**What the exercise asks:**
Search the data for the word "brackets" and copy every line that contains it.

────────────────────

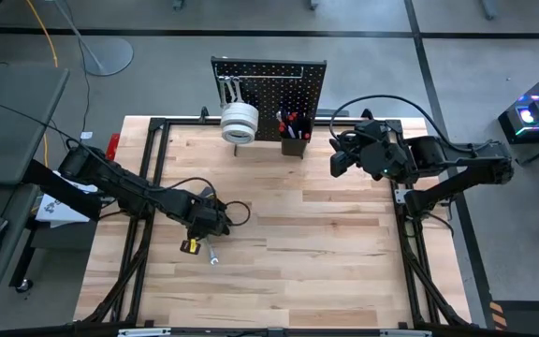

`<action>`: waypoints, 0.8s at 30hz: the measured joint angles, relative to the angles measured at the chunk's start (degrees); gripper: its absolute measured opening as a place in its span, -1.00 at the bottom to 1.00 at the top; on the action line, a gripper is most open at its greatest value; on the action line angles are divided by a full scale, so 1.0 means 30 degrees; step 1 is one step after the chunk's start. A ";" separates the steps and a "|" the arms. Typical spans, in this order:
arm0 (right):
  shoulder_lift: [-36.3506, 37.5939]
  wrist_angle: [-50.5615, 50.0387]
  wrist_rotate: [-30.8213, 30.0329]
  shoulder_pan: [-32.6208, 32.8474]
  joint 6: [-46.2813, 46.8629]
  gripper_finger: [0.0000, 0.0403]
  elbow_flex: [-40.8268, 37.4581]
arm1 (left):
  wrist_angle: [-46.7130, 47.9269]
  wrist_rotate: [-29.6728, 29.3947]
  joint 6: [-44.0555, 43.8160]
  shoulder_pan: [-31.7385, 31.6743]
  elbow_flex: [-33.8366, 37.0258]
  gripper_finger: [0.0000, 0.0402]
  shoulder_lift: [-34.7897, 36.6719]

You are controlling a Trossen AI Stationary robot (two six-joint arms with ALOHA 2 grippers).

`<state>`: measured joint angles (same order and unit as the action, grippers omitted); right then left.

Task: Hang tools onto peg board
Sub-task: Hang the wrench onto the peg board

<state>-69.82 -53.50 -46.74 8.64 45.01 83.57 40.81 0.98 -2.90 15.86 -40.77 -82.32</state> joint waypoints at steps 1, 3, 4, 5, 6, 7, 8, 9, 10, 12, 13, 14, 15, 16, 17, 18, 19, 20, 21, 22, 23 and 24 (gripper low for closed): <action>0.0000 -0.0011 0.0000 0.0000 -0.0006 -0.49 0.0000 | 0.0038 -0.0001 0.0002 0.0000 0.0118 -1.00 0.0000; 0.0000 -0.0032 0.0000 0.0000 0.0000 -0.49 0.0000 | -0.0162 -0.0080 0.0007 0.0000 0.0317 -1.00 0.0000; 0.0000 -0.0035 0.0000 0.0000 0.0000 -0.49 0.0000 | -0.0154 -0.0086 0.0000 0.0000 0.0409 -1.00 0.0000; 0.0000 -0.0035 0.0000 0.0000 -0.0005 -0.49 0.0000 | -0.0140 -0.0095 -0.0002 0.0000 0.0471 -1.00 0.0010; 0.0000 -0.0038 0.0000 0.0000 -0.0005 -0.49 0.0000 | -0.0156 -0.0115 0.0007 0.0000 0.0498 -1.00 0.0022; 0.0000 -0.0058 0.0000 0.0000 0.0000 -0.49 0.0000 | -0.0161 -0.0216 0.0015 0.0000 0.0510 -1.00 0.0022; 0.0000 -0.0093 0.0000 0.0000 0.0000 -0.49 0.0000 | -0.0185 -0.0472 0.0015 0.0007 0.0510 -1.00 0.0022; 0.0000 -0.0100 0.0000 0.0000 -0.0003 -0.49 0.0000 | -0.0235 -0.0784 0.0015 0.0007 0.0510 -1.00 0.0022; 0.0000 -0.0100 -0.0005 0.0000 0.0000 -0.49 0.0000 | -0.0310 -0.1084 0.0029 0.0000 0.0510 -1.00 0.0022; 0.0000 -0.0104 0.0000 0.0000 0.0000 -0.49 0.0000 | -0.0605 -0.1259 0.0014 -0.0046 0.0517 -1.00 0.0022; 0.0000 -0.0108 0.0000 0.0000 -0.0005 -0.49 0.0000 | -0.0754 -0.1270 -0.0145 -0.0044 0.0517 -1.00 -0.0059; 0.0000 -0.0108 -0.0005 0.0000 -0.0003 -0.49 0.0000 | -0.0880 -0.1266 -0.0538 -0.0044 0.0517 -1.00 -0.0176; 0.0000 -0.0108 0.0000 0.0000 0.0000 -0.49 0.0000 | -0.0996 -0.1250 -0.1133 -0.0044 0.0515 -1.00 -0.0356; 0.0000 -0.0115 0.0000 0.0000 -0.0003 -0.49 0.0000 | -0.1159 -0.1177 -0.1845 -0.0041 0.0492 -1.00 -0.0653; 0.0000 -0.0115 0.0000 0.0000 0.0000 -0.49 0.0000 | -0.1313 -0.1017 -0.2608 0.0003 0.0458 -1.00 -0.0998; 0.0000 -0.0114 0.0012 0.0000 -0.0001 -0.49 0.0000 | -0.1503 -0.0813 -0.3451 0.0058 0.0452 -1.00 -0.1344; 0.0000 -0.0115 0.0144 0.0000 0.0006 -0.49 0.0000 | -0.1655 -0.0591 -0.4326 0.0148 0.0405 -1.00 -0.1725; 0.0007 -0.0127 0.0413 0.0000 0.0025 -0.49 0.0000 | -0.2113 -0.0291 -0.5357 0.0249 0.0337 -1.00 -0.2081; 0.0007 -0.0203 0.0857 0.0000 0.0023 -0.49 0.0000 | -0.2585 -0.0004 -0.6508 0.0361 0.0320 -1.00 -0.2387; 0.0007 -0.0293 0.1268 0.0000 0.0010 -0.49 0.0000 | -0.3014 0.0239 -0.7597 0.0515 0.0295 -1.00 -0.2642; 0.0007 -0.0435 0.1600 0.0000 0.0011 -0.49 0.0000 | -0.3522 0.0460 -0.8682 0.0671 0.0292 -1.00 -0.2865; 0.0007 -0.0665 0.1858 0.0000 0.0022 -0.49 0.0000 | -0.4218 0.0750 -0.9826 0.0840 0.0292 -1.00 -0.3022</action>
<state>-69.80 -55.49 -41.17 8.64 45.08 83.57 28.16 3.23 -32.37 18.38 -39.90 -91.39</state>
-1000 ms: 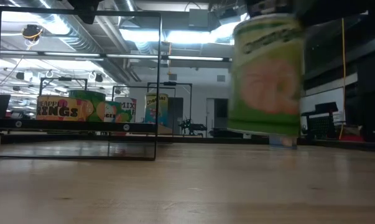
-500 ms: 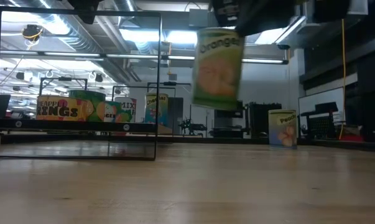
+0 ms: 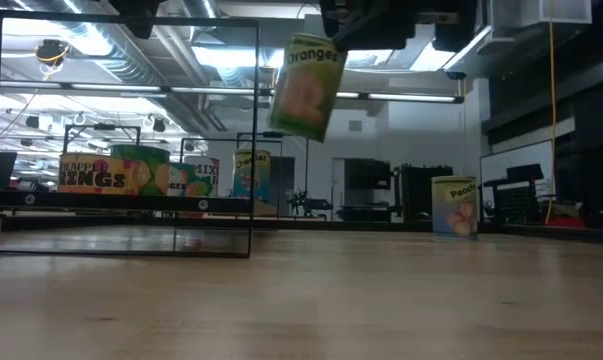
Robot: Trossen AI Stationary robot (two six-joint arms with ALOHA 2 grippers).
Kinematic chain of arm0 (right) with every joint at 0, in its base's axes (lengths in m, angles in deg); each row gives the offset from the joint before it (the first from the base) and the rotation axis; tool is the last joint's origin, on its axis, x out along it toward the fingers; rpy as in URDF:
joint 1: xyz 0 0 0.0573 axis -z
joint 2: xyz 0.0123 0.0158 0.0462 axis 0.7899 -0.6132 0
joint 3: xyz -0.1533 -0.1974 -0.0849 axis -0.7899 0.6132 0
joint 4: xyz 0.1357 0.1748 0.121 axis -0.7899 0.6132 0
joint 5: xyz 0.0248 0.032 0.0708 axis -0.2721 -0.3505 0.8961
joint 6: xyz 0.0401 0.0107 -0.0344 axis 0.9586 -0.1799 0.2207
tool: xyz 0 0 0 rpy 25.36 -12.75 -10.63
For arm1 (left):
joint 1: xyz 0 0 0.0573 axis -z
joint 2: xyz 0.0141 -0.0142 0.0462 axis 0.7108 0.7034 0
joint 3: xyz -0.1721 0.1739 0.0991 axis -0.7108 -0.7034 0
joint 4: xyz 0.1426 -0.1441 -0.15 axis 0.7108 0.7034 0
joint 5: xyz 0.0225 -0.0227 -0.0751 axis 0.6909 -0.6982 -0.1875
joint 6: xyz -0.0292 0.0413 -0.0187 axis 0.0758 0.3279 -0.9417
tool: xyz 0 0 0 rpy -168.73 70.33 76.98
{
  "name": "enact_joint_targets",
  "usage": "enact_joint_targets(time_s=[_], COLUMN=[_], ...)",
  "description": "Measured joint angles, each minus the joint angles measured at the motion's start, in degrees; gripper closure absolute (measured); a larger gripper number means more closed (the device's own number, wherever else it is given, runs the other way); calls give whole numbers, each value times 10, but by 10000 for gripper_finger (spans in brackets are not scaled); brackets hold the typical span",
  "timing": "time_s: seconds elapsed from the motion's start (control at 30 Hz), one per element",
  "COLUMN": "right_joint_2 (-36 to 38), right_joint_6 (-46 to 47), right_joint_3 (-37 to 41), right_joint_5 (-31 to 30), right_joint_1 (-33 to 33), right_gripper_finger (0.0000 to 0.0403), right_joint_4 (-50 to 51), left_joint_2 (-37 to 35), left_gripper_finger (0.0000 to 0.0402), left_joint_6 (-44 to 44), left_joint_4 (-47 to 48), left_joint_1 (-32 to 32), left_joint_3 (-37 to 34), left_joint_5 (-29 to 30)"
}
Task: Pick and place cans onto a shelf
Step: Put the large canned oranges on the shelf
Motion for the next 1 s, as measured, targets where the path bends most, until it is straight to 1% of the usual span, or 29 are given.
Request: enact_joint_targets(time_s=[0.23,0.47,0.6,0.77,1.0], right_joint_2=[0,-24,-60,-126,-218], right_joint_6=[-29,-60,-62,-101,-116], right_joint_3=[-33,-92,-146,-232,-339], right_joint_5=[65,103,108,107,115], right_joint_1=[52,92,108,126,148], right_gripper_finger=[403,403,403,403,403], right_joint_4=[0,0,15,91,163], left_joint_2=[0,0,0,0,0], left_gripper_finger=[312,312,312,312,312], left_joint_6=[0,0,0,0,0], left_joint_4=[0,0,-2,-2,0], left_joint_1=[0,0,0,0,0], left_joint_3=[0,0,0,0,0], left_joint_5=[0,0,0,0,0])
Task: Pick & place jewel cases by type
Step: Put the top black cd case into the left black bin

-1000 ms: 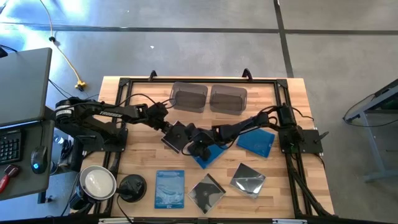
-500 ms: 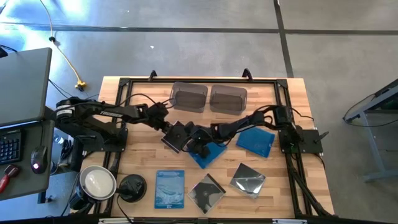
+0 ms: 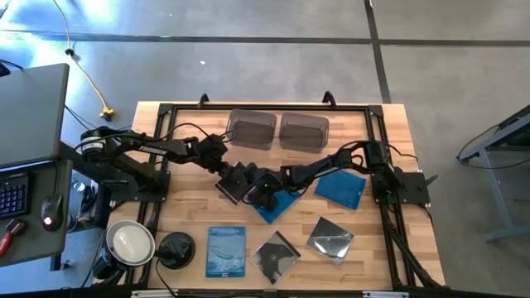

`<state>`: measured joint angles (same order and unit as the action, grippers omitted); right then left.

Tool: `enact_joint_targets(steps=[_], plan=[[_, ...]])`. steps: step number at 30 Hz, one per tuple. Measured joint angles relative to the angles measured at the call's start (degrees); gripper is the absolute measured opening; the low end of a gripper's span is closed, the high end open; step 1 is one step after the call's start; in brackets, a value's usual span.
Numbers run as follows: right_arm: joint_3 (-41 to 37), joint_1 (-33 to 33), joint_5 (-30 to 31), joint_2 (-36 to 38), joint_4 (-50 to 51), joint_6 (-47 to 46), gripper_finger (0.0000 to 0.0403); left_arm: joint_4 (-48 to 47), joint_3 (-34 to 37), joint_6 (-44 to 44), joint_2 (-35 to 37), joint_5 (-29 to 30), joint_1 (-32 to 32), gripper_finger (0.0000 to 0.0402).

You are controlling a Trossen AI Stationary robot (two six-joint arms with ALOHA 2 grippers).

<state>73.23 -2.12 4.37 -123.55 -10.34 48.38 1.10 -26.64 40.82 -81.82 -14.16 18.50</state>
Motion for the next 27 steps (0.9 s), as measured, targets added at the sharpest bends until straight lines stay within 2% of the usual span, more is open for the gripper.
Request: enact_joint_targets(steps=[9,17,20,27], plan=[[0.00,-0.65,-1.87,0.02,1.70,1.05,0.0173,-0.25,-2.81,-1.30,-0.31,-3.86,-0.13,0.0119],[-0.02,-0.77,1.13,0.02,2.45,-1.90,0.0170,-0.73,-5.63,-3.77,-0.17,-4.67,-0.07,0.0119],[-0.04,-0.81,1.87,0.00,2.54,-2.30,0.0170,-3.81,-7.30,-5.41,-0.13,-4.94,-0.07,0.0119],[-0.04,-1.10,8.35,0.02,3.81,-3.53,0.0170,-12.16,-10.39,-9.06,-0.09,-4.62,-0.07,0.0119]])
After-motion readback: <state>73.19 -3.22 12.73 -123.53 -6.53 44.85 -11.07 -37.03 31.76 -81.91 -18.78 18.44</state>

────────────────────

**Response area:**
  "description": "Measured joint angles, each minus the joint angles measured at the motion's start, in degrees; gripper closure absolute (measured); a larger gripper number means more closed (the device's own number, wherever else it is given, runs the other way); calls give whole numbers, each value times 10, but by 10000 for gripper_finger (spans in brackets are not scaled); brackets hold the typical span",
Tool: `enact_joint_targets(steps=[_], plan=[[_, ...]])`. steps: step number at 30 Hz, one per tuple. Measured joint angles relative to the angles measured at the call's start (degrees); gripper is the absolute measured opening; the low end of a gripper's span is closed, the high end open; step 1 is one step after the call's start; in brackets, a value's usual span.

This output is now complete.